What the task asks:
Using the data below, copy every line that contains the word "camera".

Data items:
____

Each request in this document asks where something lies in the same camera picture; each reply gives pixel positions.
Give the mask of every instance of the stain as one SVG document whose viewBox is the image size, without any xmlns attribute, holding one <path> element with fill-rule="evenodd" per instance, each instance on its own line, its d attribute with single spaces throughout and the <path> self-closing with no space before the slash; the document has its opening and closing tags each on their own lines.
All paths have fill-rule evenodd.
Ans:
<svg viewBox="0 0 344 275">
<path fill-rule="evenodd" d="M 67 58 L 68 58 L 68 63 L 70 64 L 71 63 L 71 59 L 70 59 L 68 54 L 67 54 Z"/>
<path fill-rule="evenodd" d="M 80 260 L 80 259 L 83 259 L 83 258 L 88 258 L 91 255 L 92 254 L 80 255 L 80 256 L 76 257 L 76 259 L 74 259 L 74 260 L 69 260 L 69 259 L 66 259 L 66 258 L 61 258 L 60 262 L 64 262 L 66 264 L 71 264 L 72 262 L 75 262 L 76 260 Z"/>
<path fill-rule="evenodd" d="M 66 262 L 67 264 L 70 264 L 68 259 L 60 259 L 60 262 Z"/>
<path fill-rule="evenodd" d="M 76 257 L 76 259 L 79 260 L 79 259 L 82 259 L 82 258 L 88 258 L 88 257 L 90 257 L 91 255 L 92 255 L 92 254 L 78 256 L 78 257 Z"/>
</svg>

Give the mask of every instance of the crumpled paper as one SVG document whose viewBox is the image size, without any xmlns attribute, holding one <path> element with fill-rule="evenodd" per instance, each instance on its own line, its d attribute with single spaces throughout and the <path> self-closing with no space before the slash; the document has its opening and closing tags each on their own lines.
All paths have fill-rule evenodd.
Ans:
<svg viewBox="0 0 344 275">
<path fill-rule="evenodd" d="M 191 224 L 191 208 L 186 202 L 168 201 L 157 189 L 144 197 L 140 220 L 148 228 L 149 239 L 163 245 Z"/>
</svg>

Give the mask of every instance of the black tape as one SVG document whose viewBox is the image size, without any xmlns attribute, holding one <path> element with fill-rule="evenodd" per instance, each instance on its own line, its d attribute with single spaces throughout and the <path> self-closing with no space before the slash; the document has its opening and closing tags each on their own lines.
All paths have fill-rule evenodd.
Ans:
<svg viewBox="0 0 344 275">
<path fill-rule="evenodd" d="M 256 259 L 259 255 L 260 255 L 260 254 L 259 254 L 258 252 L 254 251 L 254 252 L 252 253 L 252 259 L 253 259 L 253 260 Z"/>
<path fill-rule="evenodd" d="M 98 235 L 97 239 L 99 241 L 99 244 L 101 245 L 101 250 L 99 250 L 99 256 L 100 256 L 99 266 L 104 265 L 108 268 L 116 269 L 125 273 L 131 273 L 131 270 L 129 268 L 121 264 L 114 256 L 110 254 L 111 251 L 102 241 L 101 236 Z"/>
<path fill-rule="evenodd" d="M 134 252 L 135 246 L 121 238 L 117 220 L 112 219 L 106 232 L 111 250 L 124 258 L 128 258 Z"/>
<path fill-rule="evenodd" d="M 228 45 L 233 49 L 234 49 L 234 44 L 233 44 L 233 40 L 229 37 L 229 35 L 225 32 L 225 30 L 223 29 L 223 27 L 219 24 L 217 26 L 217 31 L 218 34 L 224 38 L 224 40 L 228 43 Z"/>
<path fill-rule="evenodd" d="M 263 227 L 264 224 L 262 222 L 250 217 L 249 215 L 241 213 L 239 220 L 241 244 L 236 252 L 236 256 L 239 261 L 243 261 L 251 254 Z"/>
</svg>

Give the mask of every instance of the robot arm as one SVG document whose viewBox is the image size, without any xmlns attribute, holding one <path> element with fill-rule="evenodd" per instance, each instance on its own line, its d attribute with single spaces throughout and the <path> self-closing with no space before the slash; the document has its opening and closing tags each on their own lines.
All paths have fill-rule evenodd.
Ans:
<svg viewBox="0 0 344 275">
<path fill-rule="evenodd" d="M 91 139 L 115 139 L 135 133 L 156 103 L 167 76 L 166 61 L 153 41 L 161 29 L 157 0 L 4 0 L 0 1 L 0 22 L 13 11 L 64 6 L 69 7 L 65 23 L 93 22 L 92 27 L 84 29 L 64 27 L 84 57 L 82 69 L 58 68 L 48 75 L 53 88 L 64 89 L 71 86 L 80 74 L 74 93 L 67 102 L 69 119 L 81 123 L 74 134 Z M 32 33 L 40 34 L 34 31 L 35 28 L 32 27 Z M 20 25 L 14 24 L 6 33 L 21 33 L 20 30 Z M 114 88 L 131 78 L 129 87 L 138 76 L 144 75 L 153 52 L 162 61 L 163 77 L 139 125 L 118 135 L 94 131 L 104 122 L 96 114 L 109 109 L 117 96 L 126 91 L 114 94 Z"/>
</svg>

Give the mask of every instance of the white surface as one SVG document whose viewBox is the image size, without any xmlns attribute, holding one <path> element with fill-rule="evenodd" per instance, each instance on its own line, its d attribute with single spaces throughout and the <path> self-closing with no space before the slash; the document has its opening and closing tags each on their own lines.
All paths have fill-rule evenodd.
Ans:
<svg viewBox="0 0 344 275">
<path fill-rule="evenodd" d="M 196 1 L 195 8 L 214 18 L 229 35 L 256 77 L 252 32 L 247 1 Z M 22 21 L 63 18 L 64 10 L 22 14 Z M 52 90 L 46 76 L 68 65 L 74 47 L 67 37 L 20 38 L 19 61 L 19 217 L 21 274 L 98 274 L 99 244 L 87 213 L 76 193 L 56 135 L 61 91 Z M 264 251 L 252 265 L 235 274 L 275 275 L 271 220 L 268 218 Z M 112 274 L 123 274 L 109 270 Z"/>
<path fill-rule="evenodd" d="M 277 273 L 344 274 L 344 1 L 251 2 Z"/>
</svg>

____

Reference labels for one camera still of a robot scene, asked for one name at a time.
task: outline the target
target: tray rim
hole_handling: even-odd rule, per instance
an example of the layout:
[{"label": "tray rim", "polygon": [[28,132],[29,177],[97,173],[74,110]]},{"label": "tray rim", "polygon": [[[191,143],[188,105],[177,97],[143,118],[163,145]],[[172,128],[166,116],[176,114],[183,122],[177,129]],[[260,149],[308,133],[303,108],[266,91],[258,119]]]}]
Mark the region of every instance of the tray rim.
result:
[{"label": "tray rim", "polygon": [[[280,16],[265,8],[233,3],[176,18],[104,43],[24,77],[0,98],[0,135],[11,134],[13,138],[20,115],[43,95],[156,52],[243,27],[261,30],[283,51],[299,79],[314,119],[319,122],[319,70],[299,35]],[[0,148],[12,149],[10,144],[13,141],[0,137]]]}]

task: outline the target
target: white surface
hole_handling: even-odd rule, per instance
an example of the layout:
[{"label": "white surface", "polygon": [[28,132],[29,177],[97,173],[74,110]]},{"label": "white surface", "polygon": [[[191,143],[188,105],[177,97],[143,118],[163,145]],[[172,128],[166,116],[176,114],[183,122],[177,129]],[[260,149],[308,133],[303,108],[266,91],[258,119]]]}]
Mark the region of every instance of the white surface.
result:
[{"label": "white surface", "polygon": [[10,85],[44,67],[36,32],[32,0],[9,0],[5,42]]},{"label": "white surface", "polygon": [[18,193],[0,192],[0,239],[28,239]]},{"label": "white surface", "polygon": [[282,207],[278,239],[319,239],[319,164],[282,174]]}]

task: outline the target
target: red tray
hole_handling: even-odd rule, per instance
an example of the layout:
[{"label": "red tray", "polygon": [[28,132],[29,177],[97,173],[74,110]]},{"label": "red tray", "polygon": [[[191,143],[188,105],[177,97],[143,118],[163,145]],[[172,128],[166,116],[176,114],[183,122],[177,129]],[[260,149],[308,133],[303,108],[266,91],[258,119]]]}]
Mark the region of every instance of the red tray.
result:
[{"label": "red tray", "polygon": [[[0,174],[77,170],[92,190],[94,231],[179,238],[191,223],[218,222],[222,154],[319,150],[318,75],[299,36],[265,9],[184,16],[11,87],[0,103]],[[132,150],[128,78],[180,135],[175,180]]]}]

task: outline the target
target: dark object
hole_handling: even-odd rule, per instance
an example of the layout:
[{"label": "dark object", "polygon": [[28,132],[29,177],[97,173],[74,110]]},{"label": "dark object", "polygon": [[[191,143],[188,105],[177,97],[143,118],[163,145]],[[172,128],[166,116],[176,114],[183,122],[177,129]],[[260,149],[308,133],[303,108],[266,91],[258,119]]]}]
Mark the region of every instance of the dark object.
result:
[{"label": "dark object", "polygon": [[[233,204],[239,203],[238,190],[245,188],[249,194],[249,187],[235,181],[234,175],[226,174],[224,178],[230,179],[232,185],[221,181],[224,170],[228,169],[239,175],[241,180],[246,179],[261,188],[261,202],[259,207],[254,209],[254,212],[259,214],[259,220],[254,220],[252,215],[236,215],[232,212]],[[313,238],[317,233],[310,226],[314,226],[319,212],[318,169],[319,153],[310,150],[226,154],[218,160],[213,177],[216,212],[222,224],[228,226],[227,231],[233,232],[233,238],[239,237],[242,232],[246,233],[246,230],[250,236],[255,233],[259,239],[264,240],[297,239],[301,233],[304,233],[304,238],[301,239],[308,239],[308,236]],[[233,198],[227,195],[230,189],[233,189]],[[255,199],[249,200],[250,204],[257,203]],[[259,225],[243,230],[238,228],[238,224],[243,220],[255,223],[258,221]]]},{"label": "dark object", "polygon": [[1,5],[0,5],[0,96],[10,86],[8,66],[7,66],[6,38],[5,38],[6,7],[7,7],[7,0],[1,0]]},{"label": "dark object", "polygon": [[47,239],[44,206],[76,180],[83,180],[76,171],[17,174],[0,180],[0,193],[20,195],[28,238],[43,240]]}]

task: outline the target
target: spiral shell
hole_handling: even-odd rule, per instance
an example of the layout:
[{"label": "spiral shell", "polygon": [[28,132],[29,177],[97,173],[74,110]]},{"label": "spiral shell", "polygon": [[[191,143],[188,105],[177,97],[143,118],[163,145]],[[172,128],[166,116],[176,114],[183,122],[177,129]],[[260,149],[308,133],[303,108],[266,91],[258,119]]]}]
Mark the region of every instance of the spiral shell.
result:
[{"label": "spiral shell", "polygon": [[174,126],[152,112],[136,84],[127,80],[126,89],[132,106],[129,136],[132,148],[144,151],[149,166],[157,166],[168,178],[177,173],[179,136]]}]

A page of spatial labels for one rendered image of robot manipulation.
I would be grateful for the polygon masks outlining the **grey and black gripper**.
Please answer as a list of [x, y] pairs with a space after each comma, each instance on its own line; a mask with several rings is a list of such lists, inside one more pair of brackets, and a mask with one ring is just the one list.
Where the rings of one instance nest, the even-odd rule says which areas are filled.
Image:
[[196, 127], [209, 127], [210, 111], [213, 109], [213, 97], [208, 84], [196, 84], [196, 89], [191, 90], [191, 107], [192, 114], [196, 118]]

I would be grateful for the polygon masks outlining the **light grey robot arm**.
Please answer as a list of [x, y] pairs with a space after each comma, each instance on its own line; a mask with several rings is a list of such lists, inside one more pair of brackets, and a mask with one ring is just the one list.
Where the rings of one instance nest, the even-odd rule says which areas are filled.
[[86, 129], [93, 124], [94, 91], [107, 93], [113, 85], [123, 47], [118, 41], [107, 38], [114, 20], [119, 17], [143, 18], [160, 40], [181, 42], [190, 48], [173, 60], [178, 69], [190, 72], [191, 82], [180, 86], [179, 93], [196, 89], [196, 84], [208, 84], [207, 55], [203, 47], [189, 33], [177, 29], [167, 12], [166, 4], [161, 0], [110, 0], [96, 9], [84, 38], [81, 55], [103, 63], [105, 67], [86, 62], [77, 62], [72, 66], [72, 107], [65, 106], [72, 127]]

____

Written solution:
Each request in this document asks where something lies in the same camera picture; each reply gives pixel positions.
Reference labels for one camera still of a robot scene, asked for one name at a time.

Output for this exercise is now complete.